Where the listing below reaches the line containing "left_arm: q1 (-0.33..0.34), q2", start writing out lines exactly, and stop once the line containing "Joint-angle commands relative" has been written.
== Segment start ==
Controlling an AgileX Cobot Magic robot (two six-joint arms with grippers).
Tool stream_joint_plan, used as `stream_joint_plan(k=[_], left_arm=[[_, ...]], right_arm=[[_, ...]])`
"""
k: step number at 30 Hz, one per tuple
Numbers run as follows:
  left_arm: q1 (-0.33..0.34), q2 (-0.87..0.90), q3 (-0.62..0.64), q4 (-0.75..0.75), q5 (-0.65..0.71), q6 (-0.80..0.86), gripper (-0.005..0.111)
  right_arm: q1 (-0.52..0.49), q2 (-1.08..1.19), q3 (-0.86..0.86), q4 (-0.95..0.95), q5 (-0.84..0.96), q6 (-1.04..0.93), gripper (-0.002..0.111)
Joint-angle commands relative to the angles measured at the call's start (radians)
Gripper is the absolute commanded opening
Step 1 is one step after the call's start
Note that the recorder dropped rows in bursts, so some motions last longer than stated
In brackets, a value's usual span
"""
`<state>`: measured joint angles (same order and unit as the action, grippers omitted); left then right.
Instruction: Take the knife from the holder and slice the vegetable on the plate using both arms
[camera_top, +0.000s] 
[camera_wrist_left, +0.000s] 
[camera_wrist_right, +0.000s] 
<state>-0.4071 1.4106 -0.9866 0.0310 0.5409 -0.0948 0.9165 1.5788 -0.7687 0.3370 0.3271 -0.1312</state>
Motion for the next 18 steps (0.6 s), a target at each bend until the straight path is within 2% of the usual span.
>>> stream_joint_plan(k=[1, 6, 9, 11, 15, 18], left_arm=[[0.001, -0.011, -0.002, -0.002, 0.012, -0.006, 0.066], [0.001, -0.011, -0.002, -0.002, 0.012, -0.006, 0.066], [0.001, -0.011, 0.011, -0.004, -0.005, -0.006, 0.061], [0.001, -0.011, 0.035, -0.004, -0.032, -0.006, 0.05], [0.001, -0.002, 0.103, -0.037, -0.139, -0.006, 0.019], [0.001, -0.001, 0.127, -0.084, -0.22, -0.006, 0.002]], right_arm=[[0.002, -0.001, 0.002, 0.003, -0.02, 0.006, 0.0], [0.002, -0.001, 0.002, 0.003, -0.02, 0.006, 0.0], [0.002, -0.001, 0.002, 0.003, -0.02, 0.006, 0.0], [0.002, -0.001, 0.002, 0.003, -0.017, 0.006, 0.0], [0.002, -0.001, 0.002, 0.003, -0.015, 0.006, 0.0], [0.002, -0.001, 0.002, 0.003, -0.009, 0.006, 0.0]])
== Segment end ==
Response below:
  left_arm: q1 (-0.33..0.34), q2 (-0.87..0.90), q3 (-0.62..0.64), q4 (-0.75..0.75), q5 (-0.65..0.71), q6 (-0.80..0.86), gripper (-0.005..0.111)
  right_arm: q1 (-0.52..0.49), q2 (-1.08..1.19), q3 (-0.86..0.86), q4 (-0.95..0.95), q5 (-0.84..0.96), q6 (-1.04..0.93), gripper (-0.002..0.111)
Joint-angle commands relative to the angles measured at the call's start (radians)

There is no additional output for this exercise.